» **Requirement**: Your answer must contain only the lines from the one containing "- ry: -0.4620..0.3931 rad" through the end of the entries below, reproduced character for character.

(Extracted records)
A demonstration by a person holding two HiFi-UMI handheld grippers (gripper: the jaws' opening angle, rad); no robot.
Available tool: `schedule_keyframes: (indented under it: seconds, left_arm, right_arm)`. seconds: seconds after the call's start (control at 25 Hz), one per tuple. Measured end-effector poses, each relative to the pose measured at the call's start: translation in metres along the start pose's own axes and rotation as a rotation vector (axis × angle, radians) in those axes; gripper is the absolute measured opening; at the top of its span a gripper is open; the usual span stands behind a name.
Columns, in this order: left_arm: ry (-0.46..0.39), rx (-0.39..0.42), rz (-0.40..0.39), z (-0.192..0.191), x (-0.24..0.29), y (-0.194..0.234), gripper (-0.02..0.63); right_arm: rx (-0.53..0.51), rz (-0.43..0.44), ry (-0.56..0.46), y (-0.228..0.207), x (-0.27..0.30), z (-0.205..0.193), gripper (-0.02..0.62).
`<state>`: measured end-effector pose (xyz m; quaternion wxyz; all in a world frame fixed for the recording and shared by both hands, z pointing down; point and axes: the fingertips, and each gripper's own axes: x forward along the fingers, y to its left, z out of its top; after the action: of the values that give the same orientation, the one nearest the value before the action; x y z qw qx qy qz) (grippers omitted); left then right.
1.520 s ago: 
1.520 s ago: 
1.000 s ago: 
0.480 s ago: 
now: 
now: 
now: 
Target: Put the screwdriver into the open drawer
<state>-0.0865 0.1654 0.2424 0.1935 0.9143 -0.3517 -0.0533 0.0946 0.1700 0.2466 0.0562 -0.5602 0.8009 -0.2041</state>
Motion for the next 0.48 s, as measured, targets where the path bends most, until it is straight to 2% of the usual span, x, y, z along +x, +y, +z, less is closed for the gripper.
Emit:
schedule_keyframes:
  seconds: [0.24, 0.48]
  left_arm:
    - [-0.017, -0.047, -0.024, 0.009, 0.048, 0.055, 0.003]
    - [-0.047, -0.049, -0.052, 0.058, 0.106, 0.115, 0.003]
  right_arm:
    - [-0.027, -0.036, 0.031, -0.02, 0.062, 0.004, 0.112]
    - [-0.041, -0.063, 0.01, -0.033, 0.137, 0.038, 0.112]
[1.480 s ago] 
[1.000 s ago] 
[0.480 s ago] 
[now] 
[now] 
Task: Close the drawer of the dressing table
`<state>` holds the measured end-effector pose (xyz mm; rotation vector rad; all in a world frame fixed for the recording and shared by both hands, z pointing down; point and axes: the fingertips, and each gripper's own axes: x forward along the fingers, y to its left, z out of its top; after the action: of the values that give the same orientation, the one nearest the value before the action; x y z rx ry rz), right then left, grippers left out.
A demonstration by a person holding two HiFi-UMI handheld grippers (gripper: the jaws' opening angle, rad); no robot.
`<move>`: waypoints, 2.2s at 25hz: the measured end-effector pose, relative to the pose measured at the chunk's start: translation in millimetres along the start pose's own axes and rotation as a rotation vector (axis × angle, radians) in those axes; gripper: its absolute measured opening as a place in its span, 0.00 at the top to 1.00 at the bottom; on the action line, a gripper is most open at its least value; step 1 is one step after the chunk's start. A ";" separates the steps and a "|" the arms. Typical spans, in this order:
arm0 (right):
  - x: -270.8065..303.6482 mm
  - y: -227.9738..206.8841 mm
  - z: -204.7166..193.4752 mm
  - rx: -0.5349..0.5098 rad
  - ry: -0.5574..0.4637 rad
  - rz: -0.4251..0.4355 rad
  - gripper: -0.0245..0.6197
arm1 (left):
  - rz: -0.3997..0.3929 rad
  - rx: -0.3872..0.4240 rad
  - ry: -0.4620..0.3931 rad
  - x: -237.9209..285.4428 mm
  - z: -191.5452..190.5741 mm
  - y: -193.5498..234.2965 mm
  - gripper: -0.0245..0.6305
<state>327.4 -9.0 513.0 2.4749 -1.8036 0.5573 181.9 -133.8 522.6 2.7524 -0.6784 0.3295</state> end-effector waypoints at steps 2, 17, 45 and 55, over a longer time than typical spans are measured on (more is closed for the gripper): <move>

» **Output for this task**:
  - ry: -0.4620..0.3931 rad
  - x: -237.9209..285.4428 mm
  - z: -191.5452..190.5741 mm
  - y: -193.5498..234.2965 mm
  - gripper: -0.0245..0.6305
<state>327.4 -9.0 513.0 2.4749 -1.8036 0.5573 181.9 -133.8 522.6 2.7524 -0.6784 0.3295</state> end-effector waypoints at steps 2, 17, 45 and 55, over a longer time than typical spans are measured on (more is closed for the gripper): <move>

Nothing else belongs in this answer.